Karan Thapar: In other words the Vice President should have met the Dalai Lama?
George Fernandes:Yes.
Karan Thapar: Would you say it was a discourtesy to cancel the meeting.
George Fernandes: Yes it is.
Karan Thapar: The second thing I want to discuss is the fact that the Indian Ambassador in Beijing allowed herself to be summoned by the Chinese foreign office at 2 in the morning. By attending on the Chinese at 2 in the morning did she end up belittling and demeaning India?
George Fernandes: Well our Government allowed it. It has no shame.
Karan Thapar: You are saying Delhi should have told the Ambassador in Beijing – you must not go at 2 AM in the morning, wait till the next day.
George Fernandes: Yes that is what it should have been elsewhere it is how it happens.
Karan Thapar: You know in fact as a former defence minister that Pakistani High Commissioner in Delhi have been summoned sometimes at the much earlier hour of 10 o’clock or 10:30 at night and they have refused to come. Should we have therefore behaved in the same way in Beijing?
George Fernandes: Our Government, as I said, surrenders everywhere.
Karan Thapar: This is surrender to China?
George Fernandes: Yes.
Karan Thapar: China has thirdly threatened that it will not allow the Olympic torch to come to India unless India can guarantee the security of the torch. How should New Delhi respond to this threat?
George Fernandes: I have asked all my colleagues and others and those who are with Tibet that they should prevent China from crossing our border with this torch.
Karan Thapar: You have told this to your supporters and you have told this to your Tibetan friends that they should prevent the torch coming successfully through Delhi?
George Fernandes: It should not be allowed to come to our borders.
Karan Thapar: In other words they should sabotage the torch and put out the flame?
George Fernandes: Yes. Whatever effort they have to make they should make that effort and it is not only in Delhi I have said or in India I have said but wherever the torch goes.
Karan Thapar: China on the other hand has praised India’s handling of Tibetan protest in India. Should we be proud of such praise or should we be embarrassed?
George Fernandes: That is a disgrace that China should say that India has done well.
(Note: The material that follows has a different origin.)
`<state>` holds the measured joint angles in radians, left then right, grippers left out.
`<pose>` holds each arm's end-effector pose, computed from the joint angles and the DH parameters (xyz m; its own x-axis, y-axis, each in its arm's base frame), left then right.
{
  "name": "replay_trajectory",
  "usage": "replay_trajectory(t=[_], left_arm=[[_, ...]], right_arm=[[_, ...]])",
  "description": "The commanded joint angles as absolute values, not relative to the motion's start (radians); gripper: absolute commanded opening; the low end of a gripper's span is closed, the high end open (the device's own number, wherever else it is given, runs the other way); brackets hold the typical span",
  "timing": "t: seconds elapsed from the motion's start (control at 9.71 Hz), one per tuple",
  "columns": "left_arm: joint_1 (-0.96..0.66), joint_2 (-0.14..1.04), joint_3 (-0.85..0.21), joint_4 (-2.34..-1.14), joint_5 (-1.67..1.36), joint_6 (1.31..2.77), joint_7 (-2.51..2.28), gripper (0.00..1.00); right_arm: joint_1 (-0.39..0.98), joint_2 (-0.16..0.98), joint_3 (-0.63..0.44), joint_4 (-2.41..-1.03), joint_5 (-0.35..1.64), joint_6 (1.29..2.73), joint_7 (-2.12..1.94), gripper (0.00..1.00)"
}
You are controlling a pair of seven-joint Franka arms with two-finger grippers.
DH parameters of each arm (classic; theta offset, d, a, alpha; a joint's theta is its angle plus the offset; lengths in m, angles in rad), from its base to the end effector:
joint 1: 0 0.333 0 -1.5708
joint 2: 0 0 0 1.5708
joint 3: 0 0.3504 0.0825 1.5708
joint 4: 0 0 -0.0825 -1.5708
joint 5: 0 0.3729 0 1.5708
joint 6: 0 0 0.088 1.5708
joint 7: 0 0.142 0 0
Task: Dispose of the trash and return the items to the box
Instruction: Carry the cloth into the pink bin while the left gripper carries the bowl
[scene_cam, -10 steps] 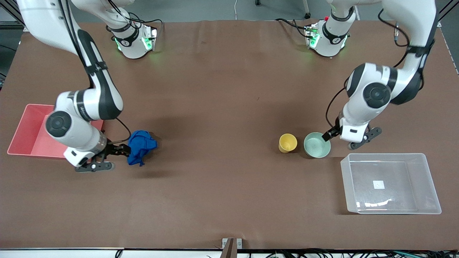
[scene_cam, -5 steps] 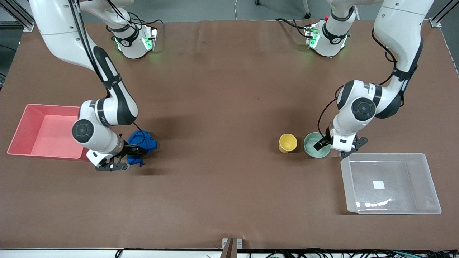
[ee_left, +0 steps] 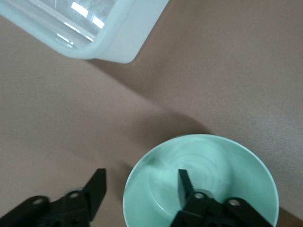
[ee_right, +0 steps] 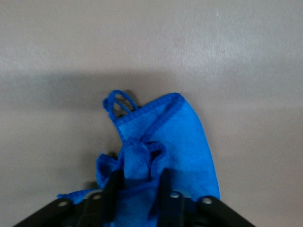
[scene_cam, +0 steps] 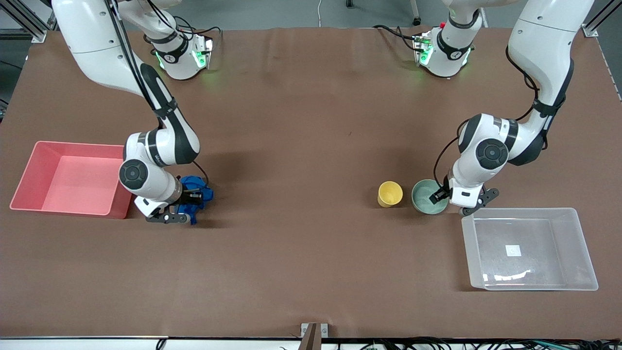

Karan Thapar: It is an insult to India.
George Fernandes:Yes.
Karan Thapar: So we should be embarrassed by such praise from Beijing?
George Fernandes: It’s a disgrace.
Karan Thapar: Why does India get bullied by China so easily?
George Fernandes:I have a feeling that what happened years ago in 60s is still in many people’s minds and they can’t get out of it.
Karan Thapar: Is this therefore the fear?
George Fernandes:Yes that is what it is.
Karan Thapar: India is scared of China?
George Fernandes:Yes.
Karan Thapar: India is unable to standup because we are scared we could be beaten at another war by the Chinese?
George Fernandes: Yes.
Karan Thapar: You always believed that Pandit Nehru made a serious mistake in 1950 when he recognised Chinese sovereignty over Tibet.
George Fernandes: Yes.
Karan Thapar: In 2003 the Vajpayee government reiterated that position yet more explicitly. Did Mr Vajpayee make a mistake?
George Fernandes: It should not have been done.
Karan Thapar: So it was a mistake.
George Fernandes: I wouldn’t say mistake but an error.
Karan Thapar: You always believed that India should stand up to China. How did they receive you when you went to China as defence minister?
George Fernandes: I was well received. The Prime Minister had come to receive me.
Karan Thapar: Breaking protocol?
George Fernandes: I don’t know if it was protocol.
Karan Thapar: I believe he also put his personal plane at your disposal.
George Fernandes: Yes the entire plane was at my disposal.
Karan Thapar: For the full one week.
George Fernandes: For one full week and if I wanted to stay more as long as I stay there.
Karan Thapar: I believe they also tried to make you happy. They put women at your disposal.
George Fernandes: Not in that sense. Some people will think that I had some fun. I didn’t have any fun.
Karan Thapar: But the women were made available. You had three or four women with you all the time – pretty women.
George Fernandes: Yes. When I came back they were waiting at the doors.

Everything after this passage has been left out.